* How to complete this task *
Copy every line of the data in which the word "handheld" occurs.

* Provided entries *
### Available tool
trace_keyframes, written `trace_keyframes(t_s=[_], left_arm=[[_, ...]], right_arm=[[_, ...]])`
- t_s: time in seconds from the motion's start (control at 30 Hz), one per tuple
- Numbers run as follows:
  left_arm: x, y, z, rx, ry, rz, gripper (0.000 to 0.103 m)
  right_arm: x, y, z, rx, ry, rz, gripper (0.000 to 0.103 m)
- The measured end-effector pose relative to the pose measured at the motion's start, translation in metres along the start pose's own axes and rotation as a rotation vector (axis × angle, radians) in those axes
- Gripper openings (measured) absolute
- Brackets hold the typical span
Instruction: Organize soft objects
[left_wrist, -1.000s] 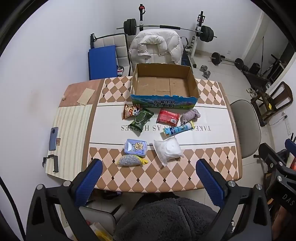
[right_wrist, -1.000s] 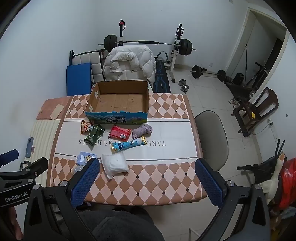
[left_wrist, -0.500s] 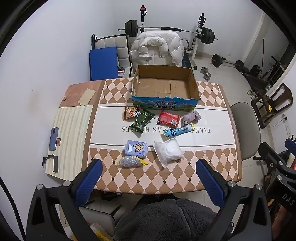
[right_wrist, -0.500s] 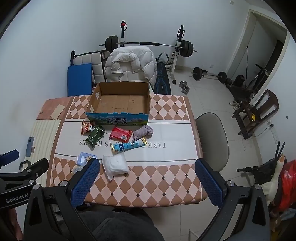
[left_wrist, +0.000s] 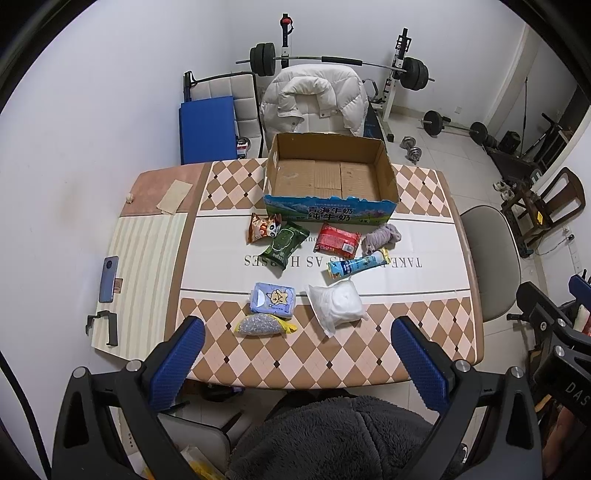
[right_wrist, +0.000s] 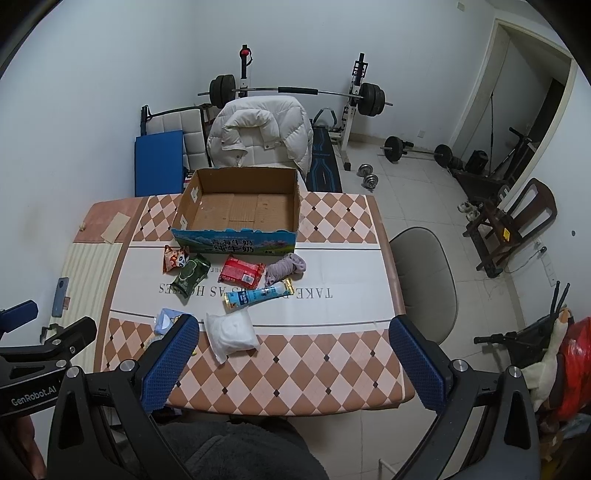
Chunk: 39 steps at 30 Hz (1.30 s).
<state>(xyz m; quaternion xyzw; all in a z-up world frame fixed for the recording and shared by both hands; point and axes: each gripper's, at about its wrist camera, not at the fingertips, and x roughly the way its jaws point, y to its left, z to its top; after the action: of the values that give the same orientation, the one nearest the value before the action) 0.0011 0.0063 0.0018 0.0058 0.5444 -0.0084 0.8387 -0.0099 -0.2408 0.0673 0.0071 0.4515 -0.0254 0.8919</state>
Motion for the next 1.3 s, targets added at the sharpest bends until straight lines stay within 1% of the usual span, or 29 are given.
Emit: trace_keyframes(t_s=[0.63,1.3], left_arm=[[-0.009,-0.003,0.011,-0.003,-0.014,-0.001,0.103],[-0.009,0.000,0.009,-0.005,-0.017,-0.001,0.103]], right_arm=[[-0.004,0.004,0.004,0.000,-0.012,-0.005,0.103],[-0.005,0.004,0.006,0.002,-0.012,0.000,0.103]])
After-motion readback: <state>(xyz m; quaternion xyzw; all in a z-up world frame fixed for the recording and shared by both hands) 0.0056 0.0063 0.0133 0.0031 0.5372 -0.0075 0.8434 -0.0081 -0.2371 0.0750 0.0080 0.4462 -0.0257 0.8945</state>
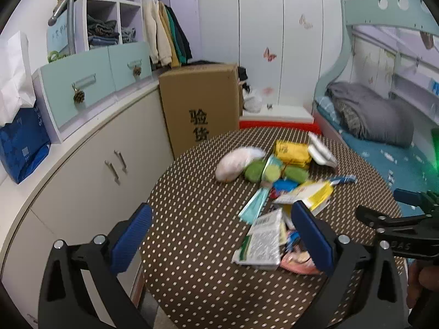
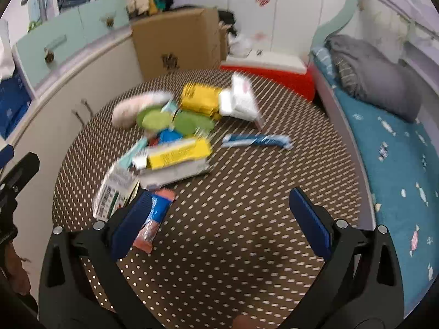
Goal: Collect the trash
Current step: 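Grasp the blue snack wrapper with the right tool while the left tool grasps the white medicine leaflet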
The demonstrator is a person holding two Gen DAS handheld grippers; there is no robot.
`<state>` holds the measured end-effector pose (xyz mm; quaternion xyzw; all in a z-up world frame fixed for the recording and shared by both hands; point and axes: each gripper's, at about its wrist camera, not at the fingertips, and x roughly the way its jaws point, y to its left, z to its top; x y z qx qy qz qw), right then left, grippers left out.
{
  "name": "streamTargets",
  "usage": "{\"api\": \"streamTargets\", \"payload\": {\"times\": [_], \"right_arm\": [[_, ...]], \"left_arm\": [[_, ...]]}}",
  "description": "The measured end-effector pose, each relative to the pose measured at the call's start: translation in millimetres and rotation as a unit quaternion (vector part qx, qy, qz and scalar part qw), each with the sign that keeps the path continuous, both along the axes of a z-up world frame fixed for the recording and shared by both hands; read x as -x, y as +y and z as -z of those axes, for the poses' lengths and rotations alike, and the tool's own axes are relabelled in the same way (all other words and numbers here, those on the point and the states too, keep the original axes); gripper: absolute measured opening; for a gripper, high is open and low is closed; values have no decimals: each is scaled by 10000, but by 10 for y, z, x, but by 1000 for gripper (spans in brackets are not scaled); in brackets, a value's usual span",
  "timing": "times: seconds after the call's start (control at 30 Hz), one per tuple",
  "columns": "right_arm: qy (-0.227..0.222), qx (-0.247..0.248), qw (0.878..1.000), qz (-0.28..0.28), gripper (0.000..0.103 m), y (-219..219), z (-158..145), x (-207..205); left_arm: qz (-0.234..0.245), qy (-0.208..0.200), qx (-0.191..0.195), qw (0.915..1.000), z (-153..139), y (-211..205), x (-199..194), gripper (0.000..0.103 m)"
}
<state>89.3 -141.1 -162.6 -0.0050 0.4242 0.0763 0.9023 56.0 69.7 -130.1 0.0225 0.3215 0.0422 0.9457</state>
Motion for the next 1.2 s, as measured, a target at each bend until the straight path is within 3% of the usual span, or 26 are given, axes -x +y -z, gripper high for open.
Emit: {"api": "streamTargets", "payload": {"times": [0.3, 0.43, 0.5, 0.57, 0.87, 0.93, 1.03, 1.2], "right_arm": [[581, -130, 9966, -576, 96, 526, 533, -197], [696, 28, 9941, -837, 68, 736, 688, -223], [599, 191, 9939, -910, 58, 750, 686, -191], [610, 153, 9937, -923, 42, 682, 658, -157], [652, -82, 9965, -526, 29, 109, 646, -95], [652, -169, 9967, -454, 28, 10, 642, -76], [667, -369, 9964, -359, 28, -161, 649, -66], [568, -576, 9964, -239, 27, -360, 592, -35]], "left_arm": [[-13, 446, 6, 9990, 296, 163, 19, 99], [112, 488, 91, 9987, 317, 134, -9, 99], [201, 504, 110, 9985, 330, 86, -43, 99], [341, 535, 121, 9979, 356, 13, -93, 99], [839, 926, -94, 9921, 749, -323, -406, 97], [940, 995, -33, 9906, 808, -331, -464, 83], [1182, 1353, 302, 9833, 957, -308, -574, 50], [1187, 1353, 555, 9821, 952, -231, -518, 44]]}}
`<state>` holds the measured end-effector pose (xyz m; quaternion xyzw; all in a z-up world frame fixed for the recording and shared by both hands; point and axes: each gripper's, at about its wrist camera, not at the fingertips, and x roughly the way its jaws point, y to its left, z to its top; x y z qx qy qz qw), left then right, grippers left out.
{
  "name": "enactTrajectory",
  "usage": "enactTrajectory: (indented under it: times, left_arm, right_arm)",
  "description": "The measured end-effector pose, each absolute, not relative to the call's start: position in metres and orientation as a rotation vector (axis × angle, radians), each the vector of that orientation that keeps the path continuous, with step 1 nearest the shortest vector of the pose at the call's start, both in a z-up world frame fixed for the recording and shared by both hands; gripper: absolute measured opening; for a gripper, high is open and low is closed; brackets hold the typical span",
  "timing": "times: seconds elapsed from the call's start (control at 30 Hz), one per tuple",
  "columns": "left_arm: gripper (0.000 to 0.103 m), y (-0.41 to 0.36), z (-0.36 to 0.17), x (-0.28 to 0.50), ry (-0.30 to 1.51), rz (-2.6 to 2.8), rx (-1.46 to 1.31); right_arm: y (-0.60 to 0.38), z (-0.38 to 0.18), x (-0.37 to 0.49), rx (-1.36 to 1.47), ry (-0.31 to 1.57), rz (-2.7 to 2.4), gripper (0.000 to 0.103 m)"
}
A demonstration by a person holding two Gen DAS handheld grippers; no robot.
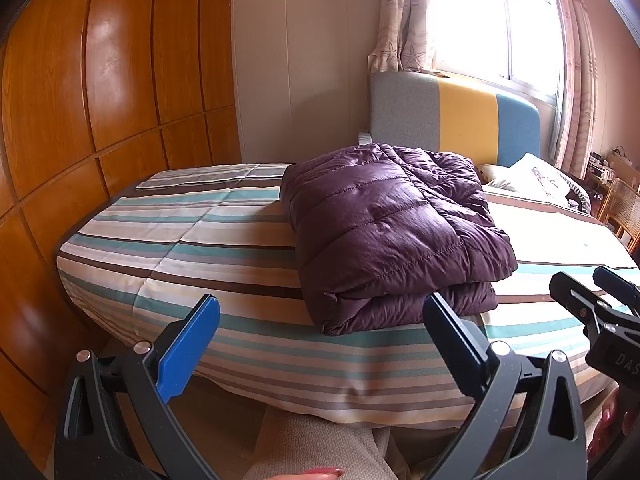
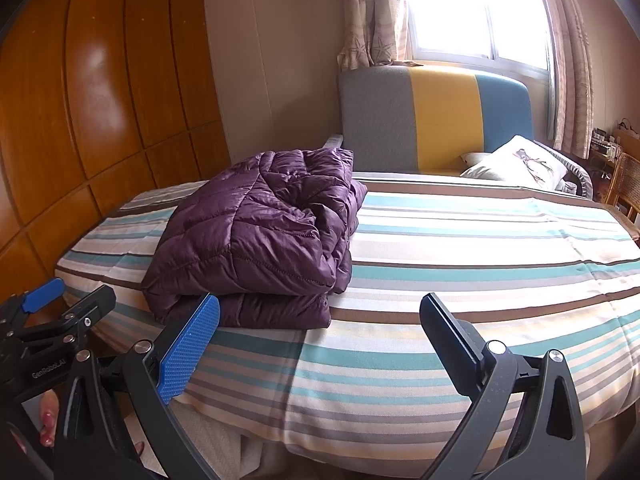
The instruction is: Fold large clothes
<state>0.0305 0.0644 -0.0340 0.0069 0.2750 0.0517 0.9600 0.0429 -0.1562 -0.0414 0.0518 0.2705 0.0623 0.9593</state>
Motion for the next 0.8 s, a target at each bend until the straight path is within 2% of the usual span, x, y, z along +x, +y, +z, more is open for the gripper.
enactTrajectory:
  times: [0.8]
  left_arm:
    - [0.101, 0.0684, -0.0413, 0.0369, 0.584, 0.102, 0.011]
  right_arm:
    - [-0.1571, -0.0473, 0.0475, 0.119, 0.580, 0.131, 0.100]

* Task response *
The demonstrator is a person holding two Gen DAS handheld grippers; there is no robot.
A demonstration by a person holding two Gen DAS handheld grippers; no robot.

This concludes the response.